_Excerpts from a dataset_
((
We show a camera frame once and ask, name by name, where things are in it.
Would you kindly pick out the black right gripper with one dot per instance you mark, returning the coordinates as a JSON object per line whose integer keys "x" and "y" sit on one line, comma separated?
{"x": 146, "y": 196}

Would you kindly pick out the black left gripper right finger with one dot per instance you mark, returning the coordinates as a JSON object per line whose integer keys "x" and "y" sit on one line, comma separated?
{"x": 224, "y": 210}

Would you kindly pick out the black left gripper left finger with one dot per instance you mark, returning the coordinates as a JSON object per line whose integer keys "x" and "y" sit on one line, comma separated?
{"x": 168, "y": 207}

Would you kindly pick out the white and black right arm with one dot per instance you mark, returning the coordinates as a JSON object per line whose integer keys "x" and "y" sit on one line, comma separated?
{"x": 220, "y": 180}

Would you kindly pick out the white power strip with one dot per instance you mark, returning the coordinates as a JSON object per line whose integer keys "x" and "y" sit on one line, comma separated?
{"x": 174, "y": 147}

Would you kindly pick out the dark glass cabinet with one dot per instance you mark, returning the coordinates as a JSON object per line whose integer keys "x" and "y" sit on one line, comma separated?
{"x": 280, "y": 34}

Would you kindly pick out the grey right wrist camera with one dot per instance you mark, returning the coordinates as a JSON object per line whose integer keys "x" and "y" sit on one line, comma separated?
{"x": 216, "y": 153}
))
_Exercise brief_
Could you reproduce every entry above exactly as written?

_Answer for this exercise_
We show a camera frame once and ask, name by name, where things are in it.
Would you kindly pick out the black right gripper with one dot per instance you mark, returning the coordinates as a JSON object per line whose integer keys "x" and "y" sit on one line, comma separated?
{"x": 146, "y": 196}

Would you kindly pick out the black left gripper right finger with one dot per instance you mark, returning the coordinates as a JSON object per line whose integer keys "x" and "y" sit on one line, comma separated?
{"x": 224, "y": 210}

Would you kindly pick out the black left gripper left finger with one dot per instance you mark, returning the coordinates as a JSON object per line whose integer keys "x" and "y" sit on one line, comma separated?
{"x": 168, "y": 207}

Would you kindly pick out the white and black right arm with one dot per instance you mark, returning the coordinates as a JSON object per line whose integer keys "x" and "y" sit on one line, comma separated?
{"x": 220, "y": 180}

Would you kindly pick out the white power strip with one dot per instance you mark, returning the coordinates as a JSON object per line whose integer keys "x" and "y" sit on one line, comma separated?
{"x": 174, "y": 147}

Would you kindly pick out the dark glass cabinet with one dot per instance you mark, returning the coordinates as a JSON object per line whose integer keys "x" and "y" sit on one line, comma separated?
{"x": 280, "y": 34}

Would you kindly pick out the grey right wrist camera with one dot per instance you mark, returning the coordinates as a JSON object per line whose integer keys "x" and "y" sit on one line, comma separated?
{"x": 216, "y": 153}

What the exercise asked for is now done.